> PROBLEM TO SOLVE
Your task is to find every line of the data that holds the string "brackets" and copy it.

::::::::

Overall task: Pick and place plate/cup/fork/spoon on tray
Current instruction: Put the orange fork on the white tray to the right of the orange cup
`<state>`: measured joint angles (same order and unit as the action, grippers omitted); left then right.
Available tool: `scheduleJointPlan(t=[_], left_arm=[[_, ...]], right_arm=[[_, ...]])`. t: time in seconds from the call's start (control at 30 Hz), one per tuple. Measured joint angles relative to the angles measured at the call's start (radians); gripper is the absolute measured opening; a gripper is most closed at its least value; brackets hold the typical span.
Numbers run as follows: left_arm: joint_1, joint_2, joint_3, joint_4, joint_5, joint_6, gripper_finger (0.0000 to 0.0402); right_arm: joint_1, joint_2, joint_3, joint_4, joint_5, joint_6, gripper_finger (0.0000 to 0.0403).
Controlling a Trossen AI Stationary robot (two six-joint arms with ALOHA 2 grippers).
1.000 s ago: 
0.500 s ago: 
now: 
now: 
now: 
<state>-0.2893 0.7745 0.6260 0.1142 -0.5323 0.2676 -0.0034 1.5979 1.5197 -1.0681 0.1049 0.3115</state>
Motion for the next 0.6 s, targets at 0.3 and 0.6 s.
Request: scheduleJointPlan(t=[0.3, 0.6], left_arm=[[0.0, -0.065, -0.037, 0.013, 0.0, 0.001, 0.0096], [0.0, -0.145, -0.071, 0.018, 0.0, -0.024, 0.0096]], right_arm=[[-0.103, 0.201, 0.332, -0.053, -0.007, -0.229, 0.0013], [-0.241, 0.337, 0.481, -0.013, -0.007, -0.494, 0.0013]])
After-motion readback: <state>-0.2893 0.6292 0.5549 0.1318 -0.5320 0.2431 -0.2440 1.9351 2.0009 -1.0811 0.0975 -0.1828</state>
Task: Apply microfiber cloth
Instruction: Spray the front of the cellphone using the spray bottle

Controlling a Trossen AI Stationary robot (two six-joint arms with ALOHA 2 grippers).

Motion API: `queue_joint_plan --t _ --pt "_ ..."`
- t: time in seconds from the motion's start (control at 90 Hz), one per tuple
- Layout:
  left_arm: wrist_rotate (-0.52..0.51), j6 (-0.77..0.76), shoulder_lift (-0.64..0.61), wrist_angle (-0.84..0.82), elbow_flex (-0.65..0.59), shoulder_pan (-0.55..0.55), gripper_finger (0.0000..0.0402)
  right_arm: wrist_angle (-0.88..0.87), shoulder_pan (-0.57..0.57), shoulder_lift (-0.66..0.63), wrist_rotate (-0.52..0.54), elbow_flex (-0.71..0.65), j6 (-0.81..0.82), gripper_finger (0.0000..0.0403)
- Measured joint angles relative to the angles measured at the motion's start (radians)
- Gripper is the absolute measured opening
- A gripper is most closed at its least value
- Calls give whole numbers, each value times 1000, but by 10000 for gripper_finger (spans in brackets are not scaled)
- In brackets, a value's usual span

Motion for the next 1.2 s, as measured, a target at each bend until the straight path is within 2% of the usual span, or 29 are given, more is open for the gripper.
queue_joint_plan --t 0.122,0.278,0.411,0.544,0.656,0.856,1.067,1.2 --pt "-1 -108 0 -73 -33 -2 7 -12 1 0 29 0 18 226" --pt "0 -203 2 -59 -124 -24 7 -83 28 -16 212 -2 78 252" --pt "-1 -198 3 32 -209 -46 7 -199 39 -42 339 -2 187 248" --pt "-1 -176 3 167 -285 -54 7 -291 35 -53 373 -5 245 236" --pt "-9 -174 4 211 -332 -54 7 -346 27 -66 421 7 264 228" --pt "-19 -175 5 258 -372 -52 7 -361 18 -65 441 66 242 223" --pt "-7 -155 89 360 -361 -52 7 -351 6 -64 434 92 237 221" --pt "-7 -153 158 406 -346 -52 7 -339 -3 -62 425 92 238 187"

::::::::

> RESPONSE BOX
Available tool: `scheduleJointPlan(t=[_], left_arm=[[_, ...]], right_arm=[[_, ...]])`. t: time in seconds from the call's start (control at 30 Hz), one per tuple. Measured joint angles relative to the angles measured at the call's start (radians); gripper is the absolute measured opening; a gripper is most closed at its least value; brackets hold the typical span.
- Calls give whole numbers, each value times 1000, but by 10000 for gripper_finger (spans in brackets are not scaled)
- In brackets, a value's usual span

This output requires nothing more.